Problem description: Output each line of the data below exactly, omitting any image.

Segment Start: Given material

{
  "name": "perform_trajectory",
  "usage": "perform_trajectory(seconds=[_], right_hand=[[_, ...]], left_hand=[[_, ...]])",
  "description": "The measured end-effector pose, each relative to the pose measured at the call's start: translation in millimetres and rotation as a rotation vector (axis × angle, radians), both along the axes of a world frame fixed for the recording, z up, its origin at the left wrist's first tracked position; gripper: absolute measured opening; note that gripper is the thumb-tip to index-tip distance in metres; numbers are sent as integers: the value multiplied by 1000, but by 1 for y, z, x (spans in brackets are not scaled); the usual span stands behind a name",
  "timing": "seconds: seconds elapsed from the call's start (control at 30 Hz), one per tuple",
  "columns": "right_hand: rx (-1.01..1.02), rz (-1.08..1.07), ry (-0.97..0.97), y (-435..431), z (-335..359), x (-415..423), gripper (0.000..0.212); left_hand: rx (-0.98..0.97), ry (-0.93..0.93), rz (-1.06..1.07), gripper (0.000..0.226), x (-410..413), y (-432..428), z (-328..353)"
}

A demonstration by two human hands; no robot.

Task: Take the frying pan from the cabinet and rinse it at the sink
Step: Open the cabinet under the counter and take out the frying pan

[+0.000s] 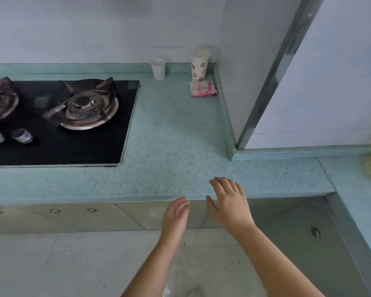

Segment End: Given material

The answer:
{
  "name": "perform_trajectory",
  "usage": "perform_trajectory(seconds=[_], right_hand=[[_, ...]], left_hand=[[_, ...]])",
  "description": "The measured end-effector pose, each relative to the pose measured at the call's start: translation in millimetres and rotation as a rotation vector (axis × angle, radians), both along the axes of a world frame fixed for the recording, z up, its origin at the left wrist's first tracked position; gripper: absolute measured opening; note that gripper is the thumb-tip to index-tip distance in metres; numbers are sent as integers: the value multiplied by 1000, but by 1 for y, z, x (spans in brackets are not scaled); the usual span stands behind a name",
  "timing": "seconds: seconds elapsed from the call's start (control at 30 Hz), one per tuple",
  "columns": "right_hand: rx (-1.01..1.02), rz (-1.08..1.07), ry (-0.97..0.97), y (-435..431), z (-335..359), x (-415..423), gripper (0.000..0.212); left_hand: rx (-0.98..0.97), ry (-0.93..0.93), rz (-1.06..1.07), gripper (0.000..0.226), x (-410..413), y (-432..428), z (-328..353)"
}

A demonstration by two human hands; no robot.

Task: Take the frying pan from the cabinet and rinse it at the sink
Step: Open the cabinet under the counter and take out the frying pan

[+0.000s] 

Nothing else goes with this output.